* Records from a data collection:
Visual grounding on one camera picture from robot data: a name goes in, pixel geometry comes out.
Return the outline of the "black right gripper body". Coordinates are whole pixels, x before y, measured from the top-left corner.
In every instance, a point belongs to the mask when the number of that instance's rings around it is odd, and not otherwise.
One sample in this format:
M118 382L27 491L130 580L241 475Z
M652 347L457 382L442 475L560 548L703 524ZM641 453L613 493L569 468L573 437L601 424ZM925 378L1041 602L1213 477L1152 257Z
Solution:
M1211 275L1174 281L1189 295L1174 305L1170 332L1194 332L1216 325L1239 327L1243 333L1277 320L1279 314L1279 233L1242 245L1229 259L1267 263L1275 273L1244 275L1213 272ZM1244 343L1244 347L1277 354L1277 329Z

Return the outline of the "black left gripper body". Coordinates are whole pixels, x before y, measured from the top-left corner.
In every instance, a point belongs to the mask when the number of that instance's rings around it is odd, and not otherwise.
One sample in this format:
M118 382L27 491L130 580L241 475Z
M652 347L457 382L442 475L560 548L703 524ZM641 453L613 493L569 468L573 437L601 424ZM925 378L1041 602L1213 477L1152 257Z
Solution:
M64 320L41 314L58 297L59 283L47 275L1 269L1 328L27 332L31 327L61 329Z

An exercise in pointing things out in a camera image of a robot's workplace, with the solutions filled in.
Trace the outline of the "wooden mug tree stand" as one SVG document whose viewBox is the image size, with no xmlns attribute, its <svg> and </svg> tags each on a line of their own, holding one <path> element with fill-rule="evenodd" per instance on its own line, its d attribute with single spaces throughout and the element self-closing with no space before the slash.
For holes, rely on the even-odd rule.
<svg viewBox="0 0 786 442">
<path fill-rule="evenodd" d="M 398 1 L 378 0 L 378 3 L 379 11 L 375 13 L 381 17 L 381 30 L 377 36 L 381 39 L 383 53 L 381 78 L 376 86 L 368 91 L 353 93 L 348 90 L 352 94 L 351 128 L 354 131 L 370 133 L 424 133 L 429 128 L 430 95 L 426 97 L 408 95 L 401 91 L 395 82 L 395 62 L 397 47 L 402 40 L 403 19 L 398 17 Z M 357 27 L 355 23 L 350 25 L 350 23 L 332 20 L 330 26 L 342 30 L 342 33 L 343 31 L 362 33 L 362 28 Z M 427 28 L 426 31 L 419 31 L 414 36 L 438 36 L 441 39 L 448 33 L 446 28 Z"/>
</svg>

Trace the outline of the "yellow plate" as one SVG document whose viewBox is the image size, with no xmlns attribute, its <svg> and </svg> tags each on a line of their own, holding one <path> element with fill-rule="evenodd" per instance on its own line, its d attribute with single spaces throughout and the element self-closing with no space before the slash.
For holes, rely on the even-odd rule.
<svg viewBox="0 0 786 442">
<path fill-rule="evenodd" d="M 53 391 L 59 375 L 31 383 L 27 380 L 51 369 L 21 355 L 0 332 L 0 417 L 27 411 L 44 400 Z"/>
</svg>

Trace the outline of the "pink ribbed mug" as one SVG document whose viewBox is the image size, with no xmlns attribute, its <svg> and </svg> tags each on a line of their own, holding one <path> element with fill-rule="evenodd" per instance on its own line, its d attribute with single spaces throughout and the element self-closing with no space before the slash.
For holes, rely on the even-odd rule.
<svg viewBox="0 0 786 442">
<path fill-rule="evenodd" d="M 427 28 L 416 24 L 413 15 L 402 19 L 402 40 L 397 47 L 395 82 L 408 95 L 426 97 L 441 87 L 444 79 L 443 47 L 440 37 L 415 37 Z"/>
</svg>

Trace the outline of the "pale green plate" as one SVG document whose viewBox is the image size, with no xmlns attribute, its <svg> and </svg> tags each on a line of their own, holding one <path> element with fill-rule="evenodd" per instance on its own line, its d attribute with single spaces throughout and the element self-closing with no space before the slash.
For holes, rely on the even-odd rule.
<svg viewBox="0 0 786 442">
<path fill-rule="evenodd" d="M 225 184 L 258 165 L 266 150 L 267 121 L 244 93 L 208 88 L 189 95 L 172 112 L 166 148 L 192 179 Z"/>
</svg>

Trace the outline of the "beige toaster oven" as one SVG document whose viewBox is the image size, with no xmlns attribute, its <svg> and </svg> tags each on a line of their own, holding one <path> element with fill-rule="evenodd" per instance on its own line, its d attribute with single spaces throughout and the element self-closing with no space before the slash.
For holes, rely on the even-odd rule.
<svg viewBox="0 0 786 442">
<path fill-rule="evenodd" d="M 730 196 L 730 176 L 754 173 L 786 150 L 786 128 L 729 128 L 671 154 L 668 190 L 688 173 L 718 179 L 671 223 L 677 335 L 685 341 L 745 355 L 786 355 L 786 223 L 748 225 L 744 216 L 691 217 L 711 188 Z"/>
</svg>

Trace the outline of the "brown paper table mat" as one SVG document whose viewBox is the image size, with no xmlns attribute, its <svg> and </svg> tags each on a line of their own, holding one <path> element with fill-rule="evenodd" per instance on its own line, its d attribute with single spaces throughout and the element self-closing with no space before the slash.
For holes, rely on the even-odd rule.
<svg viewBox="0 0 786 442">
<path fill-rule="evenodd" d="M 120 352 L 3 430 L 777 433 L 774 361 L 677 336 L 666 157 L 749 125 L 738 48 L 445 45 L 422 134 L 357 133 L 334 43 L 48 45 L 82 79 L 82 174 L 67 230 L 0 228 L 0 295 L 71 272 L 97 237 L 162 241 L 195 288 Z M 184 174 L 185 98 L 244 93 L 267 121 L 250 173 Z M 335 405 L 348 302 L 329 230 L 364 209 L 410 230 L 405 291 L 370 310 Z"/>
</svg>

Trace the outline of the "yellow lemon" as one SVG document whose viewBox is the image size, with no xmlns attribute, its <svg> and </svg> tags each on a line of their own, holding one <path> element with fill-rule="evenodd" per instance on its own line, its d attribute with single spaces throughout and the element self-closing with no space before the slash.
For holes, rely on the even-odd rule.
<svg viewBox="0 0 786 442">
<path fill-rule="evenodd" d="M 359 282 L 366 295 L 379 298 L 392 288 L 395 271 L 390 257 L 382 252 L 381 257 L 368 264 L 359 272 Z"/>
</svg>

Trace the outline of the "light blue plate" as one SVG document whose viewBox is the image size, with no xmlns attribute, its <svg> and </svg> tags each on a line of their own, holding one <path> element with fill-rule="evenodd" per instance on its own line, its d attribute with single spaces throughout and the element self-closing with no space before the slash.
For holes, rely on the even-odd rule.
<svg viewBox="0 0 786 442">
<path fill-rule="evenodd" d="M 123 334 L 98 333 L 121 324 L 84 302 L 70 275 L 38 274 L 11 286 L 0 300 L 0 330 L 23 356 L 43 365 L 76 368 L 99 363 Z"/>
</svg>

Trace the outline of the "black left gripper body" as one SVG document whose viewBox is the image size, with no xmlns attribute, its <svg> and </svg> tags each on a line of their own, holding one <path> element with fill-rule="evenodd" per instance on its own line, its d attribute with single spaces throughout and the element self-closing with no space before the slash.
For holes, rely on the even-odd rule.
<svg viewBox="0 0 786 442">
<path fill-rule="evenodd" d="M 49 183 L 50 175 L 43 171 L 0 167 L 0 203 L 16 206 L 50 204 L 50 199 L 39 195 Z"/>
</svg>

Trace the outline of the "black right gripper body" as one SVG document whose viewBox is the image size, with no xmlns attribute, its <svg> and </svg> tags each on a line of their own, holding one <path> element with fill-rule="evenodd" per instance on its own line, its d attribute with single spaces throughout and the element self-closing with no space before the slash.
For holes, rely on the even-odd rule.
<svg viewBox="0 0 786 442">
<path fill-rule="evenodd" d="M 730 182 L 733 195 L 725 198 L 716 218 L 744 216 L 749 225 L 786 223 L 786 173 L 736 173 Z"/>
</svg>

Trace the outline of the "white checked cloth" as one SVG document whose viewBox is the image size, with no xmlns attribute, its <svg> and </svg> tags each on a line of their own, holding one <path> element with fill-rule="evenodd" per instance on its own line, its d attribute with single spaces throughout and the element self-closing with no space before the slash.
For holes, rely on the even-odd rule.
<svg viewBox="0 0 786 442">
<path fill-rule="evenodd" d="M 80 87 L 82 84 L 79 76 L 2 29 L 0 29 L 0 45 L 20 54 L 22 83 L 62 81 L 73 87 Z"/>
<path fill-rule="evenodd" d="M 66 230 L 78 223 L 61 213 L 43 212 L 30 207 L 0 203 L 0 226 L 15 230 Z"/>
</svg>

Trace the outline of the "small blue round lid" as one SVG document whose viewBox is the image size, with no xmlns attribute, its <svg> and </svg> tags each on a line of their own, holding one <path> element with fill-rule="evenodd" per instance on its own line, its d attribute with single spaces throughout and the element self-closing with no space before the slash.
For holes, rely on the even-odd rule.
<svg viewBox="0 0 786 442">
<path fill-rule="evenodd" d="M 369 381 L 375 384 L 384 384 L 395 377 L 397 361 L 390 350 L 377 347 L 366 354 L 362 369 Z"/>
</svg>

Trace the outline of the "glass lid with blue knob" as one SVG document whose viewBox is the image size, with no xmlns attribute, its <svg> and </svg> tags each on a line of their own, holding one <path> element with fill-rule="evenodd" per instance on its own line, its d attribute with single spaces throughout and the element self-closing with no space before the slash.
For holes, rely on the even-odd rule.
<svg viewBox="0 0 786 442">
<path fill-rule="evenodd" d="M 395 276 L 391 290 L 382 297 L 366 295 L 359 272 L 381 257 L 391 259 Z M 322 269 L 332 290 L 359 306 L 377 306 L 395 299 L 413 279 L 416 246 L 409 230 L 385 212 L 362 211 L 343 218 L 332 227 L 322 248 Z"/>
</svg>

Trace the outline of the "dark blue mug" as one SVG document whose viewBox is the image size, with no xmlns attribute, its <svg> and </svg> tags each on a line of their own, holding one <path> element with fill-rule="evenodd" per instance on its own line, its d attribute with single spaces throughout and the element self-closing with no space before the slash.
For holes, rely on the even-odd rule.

* WHAT IS NEEDED:
Please tally the lines of the entries that contain the string "Coordinates" and reply with the count alone.

* RESULT OF THE TASK:
2